Amended and Restated President Award Agreement between the Company and Ryan Steelberg dated effective as of August 27, 2020
Veritone, Inc. 2018 PERFORMANCE-BASED stock incentive PLAN
AMENDED AND RESTATED president award agreement
This Amended and Restated President Award Agreement amends and restates the President Award Agreement between Veritone, Inc. (the “Corporation”) and Ryan Steelberg (the “Participant”) evidencing the Performance Option Grant (the “Award”) granted to the Participant on May 6, 2018 under the Veritone, Inc. 2018 Performance-Based Stock Incentive Plan, which was adopted effective as of May 6, 2018 and amended effective as of August 27, 2020 (the “Plan”), effective as of August 27, 2020.

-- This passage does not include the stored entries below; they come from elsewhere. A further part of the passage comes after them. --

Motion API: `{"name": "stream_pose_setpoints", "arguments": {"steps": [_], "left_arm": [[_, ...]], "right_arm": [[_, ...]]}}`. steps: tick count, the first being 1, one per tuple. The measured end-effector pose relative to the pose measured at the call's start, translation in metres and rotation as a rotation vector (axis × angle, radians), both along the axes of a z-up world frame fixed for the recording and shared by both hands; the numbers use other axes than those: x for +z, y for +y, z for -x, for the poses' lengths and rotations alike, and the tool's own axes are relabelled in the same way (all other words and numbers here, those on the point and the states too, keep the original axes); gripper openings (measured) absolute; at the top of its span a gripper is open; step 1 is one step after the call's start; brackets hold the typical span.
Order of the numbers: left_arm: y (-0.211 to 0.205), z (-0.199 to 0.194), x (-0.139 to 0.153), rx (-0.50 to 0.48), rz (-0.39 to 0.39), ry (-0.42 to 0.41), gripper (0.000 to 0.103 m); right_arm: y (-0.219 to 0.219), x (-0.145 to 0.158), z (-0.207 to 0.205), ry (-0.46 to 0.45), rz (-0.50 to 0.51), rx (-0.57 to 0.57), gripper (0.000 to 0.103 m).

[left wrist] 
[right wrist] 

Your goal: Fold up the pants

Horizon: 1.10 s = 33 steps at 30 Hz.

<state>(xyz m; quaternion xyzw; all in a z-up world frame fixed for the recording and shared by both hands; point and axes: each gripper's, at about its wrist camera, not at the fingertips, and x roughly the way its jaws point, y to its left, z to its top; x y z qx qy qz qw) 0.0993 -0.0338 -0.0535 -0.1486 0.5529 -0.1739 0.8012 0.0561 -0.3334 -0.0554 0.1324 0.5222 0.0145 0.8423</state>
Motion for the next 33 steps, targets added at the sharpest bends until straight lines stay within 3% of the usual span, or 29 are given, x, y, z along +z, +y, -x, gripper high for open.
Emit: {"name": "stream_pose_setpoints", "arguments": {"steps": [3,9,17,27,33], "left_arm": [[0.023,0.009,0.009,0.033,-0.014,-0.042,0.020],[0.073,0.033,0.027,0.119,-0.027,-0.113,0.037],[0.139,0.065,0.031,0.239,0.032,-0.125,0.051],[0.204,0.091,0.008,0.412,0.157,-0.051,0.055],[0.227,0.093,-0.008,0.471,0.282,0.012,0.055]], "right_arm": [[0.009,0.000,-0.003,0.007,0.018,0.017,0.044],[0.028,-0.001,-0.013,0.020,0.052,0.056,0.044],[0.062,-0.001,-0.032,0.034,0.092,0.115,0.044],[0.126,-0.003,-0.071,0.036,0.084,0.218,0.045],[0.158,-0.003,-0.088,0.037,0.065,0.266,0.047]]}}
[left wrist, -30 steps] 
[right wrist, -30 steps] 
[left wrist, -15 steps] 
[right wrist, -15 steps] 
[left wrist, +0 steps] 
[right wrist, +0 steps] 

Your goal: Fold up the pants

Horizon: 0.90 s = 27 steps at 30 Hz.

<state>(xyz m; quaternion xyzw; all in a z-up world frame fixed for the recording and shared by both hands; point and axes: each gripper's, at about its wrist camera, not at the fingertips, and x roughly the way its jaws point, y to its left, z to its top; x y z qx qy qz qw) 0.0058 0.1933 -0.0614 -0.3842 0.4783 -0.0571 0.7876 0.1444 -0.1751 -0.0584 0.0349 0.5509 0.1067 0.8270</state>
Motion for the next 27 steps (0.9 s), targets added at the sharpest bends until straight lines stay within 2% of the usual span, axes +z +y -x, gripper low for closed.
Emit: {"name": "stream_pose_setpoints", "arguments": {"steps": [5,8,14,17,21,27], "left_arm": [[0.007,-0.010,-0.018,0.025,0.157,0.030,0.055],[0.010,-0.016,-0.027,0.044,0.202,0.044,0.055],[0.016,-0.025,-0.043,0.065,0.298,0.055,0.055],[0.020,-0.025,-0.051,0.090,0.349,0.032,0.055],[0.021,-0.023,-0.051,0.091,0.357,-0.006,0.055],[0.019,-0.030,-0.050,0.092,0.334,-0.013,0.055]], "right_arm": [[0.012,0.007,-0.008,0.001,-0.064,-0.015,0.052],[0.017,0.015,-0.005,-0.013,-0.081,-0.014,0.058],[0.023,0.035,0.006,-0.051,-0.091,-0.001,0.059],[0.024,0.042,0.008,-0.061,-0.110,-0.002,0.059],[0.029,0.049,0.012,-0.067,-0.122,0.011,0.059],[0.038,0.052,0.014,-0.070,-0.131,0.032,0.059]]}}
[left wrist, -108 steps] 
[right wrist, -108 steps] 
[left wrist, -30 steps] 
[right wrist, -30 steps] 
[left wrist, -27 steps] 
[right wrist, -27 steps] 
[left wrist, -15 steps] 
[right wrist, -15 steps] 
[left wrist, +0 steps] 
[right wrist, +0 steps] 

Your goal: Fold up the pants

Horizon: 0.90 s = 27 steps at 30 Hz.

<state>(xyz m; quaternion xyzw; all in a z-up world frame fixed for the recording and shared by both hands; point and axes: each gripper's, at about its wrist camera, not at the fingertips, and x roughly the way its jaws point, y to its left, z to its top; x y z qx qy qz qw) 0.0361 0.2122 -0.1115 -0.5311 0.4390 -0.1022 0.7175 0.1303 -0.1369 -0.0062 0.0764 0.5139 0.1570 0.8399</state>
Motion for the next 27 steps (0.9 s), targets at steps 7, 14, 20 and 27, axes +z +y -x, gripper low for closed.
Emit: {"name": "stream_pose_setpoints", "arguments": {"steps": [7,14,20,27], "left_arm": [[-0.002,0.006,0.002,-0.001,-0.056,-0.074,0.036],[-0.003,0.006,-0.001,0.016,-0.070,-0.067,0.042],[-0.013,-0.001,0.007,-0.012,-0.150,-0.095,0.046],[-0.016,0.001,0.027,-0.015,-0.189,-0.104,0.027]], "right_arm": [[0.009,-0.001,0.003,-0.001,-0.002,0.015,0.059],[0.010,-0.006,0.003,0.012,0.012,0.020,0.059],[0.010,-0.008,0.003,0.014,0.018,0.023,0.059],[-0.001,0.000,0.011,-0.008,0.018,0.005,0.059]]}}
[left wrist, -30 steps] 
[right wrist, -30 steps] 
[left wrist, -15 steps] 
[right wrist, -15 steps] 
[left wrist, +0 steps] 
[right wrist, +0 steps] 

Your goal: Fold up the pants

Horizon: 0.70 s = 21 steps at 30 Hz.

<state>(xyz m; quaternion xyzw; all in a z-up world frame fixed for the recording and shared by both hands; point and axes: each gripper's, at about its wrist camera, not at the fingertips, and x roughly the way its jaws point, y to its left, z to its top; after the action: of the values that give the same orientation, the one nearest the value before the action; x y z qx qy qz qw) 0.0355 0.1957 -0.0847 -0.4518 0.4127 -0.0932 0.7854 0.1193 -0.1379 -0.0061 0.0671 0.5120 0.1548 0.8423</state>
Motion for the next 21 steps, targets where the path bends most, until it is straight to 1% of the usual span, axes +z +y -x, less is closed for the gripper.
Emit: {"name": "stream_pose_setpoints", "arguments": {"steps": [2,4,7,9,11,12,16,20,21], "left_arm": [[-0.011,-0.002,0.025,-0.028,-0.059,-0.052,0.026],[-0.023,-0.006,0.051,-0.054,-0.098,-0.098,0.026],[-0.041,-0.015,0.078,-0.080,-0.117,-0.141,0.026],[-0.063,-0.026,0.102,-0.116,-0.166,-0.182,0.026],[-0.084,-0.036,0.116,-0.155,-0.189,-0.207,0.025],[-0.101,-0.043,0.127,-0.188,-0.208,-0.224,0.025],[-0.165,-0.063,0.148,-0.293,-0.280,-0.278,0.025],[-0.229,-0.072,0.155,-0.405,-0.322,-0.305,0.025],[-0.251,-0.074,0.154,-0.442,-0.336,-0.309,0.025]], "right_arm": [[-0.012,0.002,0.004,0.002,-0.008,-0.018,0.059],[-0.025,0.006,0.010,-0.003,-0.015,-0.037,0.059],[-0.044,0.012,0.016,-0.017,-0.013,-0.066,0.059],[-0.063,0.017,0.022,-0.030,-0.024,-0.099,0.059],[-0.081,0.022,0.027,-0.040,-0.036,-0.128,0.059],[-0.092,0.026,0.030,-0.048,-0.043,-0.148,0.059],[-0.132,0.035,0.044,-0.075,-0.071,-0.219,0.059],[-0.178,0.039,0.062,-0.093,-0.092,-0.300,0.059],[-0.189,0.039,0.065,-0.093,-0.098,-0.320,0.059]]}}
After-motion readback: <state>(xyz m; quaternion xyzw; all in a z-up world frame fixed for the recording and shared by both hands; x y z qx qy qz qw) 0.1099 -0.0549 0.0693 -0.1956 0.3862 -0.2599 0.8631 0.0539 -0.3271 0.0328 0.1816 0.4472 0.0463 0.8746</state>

Notice is hereby given of the following Award to purchase shares of the Common Stock of Corporation under the Plan:
Participant: Ryan Steelberg
Grant Date: May 6, 2018
Exercise Price: $11.97 per share
Number of Performance Option Shares: 1,357,425 shares of Common Stock
Schedule Expiration Date: May 6, 2028
Type of Award: Performance Option
Exercisability: The Award shall become and remain exercisable as provided in the Plan.
Forfeiture: The Award shall be forfeited as provided in the Plan.
Definitions: All capitalized terms not otherwise defined in this Award Agreement shall have the meanings assigned to them in the Plan.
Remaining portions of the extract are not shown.